**** RECORDED DATA

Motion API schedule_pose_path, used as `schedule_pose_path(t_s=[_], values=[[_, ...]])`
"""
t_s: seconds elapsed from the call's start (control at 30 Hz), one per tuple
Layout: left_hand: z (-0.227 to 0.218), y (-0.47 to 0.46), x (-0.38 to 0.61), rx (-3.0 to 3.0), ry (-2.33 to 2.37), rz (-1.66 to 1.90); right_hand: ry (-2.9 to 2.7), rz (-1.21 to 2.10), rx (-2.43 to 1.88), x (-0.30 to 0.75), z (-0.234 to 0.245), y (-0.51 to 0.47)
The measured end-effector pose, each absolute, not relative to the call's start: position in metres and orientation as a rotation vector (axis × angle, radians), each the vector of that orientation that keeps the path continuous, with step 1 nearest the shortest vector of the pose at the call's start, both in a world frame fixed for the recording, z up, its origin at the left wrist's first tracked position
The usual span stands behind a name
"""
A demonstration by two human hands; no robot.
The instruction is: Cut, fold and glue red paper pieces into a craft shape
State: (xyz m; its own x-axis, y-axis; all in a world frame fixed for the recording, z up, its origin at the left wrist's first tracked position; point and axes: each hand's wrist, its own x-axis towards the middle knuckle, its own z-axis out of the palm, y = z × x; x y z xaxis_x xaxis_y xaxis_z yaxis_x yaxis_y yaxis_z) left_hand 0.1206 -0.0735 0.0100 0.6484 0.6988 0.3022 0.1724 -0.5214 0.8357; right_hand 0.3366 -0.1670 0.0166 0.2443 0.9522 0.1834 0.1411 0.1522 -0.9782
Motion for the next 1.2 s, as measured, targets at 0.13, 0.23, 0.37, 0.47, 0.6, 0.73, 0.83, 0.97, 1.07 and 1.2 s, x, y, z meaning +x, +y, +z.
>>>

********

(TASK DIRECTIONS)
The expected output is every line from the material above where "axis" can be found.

(RESPONSE TO THE TASK)
The measured end-effector pose, each absolute, not relative to the call's start: position in metres and orientation as a rotation vector (axis × angle, radians), each the vector of that orientation that keeps the path continuous, with step 1 nearest the shortest vector of the pose at the call's start, both in a world frame fixed for the recording, z up, its origin at the left wrist's first tracked position
State: (xyz m; its own x-axis, y-axis; all in a world frame fixed for the recording, z up, its origin at the left wrist's first tracked position; point and axes: each hand's wrist, its own x-axis towards the middle knuckle, its own z-axis out of the palm, y = z × x; x y z xaxis_x xaxis_y xaxis_z yaxis_x yaxis_y yaxis_z) left_hand 0.1206 -0.0735 0.0100 0.6484 0.6988 0.3022 0.1724 -0.5214 0.8357; right_hand 0.3366 -0.1670 0.0166 0.2443 0.9522 0.1834 0.1411 0.1522 -0.9782

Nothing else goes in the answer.